Yeah..I'm sure he is posting up because of what people said. He is actually good in that part of the game...very good. He has the talent to take it to a higher level...he always has. With his size and athleticism he should be a Webber type...tall, fast and quick, great athleticism and similiar builds(CW just a bit more muscular...maybe 10 pounds or so). He can shoot well enough, can handle and pass but he just doesn't play defense, block shots, or rebound. That means he underachieves.


----------



## truth (Jul 16, 2002)

> He has the talent to take it to a higher level...he always has.

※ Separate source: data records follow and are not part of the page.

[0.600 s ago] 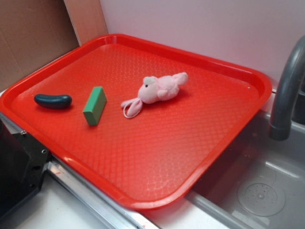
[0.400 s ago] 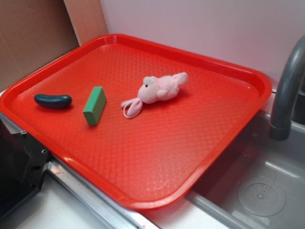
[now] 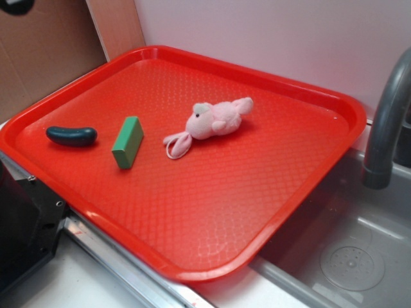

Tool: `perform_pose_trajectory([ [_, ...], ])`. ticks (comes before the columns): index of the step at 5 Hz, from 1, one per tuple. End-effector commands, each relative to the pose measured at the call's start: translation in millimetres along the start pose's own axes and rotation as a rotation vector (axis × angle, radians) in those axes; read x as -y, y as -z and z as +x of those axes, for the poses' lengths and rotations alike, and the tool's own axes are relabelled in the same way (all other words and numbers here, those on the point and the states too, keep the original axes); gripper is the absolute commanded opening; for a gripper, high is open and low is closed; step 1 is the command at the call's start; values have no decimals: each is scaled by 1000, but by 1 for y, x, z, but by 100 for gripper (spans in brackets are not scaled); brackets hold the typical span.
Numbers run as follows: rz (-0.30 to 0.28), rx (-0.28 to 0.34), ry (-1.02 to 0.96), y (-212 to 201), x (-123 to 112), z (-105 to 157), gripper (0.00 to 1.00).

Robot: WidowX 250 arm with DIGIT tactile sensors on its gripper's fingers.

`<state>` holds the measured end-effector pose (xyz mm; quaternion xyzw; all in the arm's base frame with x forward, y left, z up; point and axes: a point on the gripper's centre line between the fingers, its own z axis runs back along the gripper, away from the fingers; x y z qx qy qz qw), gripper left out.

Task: Grab the plastic pickle.

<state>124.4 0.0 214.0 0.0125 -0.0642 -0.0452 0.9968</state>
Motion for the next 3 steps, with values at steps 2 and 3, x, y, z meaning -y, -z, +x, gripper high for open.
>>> perform_pose_trajectory([
  [2,-43,101,505,62,-50,20,100],
  [3,-61,114,652,80,-56,17,100],
])
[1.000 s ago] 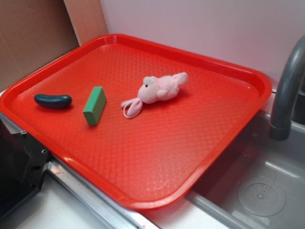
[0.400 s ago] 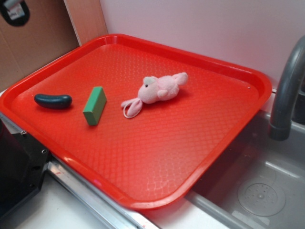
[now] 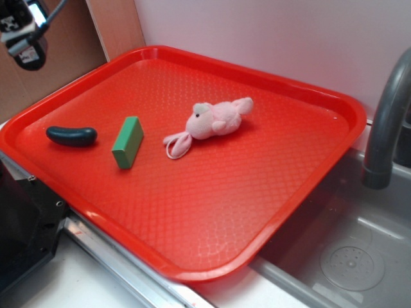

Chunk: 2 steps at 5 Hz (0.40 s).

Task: Grab the plastic pickle.

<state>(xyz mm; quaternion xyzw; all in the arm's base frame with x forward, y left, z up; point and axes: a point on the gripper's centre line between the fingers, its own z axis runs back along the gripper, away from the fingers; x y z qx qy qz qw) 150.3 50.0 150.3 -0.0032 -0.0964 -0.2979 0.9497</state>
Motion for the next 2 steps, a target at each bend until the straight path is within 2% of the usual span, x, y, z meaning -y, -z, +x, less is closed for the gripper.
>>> perform_pose_trajectory([
  [1,46,159,385,36,-21,-10,100],
  [2,39,68,392,53,-19,-18,100],
])
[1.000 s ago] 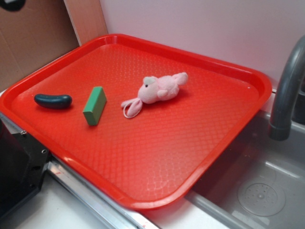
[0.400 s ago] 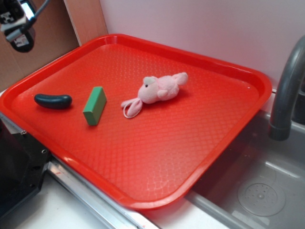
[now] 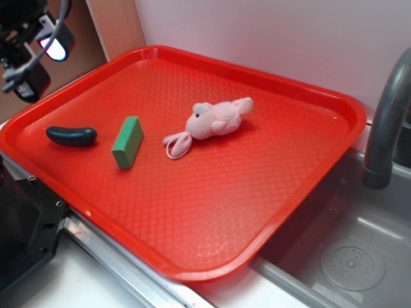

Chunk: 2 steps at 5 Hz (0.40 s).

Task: Grab the plastic pickle.

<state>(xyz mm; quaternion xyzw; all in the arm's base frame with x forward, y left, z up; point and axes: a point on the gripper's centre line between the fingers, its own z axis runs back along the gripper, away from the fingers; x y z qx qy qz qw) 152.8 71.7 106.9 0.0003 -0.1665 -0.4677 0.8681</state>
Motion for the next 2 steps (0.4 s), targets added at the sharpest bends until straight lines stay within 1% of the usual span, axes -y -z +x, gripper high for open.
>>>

With his size and athleticism he should be a Webber type...tall, fast and quick, great athleticism and similiar builds(CW just a bit more muscular...maybe 10 pounds or so). He can shoot well enough, can handle and pass but he just doesn't play defense, block shots, or rebound. That means he underachieves.


Hes starting to rebound,and want the ball..He looks to be a mellow guy,lacking fire and attitude..I agree with you,now that I have watched him,he underachieves....And thats actually a compliment..Hes playing good ball,but he could be much better..If Richard Jefferson can take it to the hoop,so can TT...He has all the tools,he needs to have a complete game,and not emulate H20...


----------



## Knicksbiggestfan (Apr 29, 2003)

I agree with this, I got sort of the same feeling when we beat the wizards in overtime. A win is a win and we are going to the post season but...it shouldn't take us OT and we shouldn't let them back in. TT needs to step up his defense and not be so contact shy. God I hate that.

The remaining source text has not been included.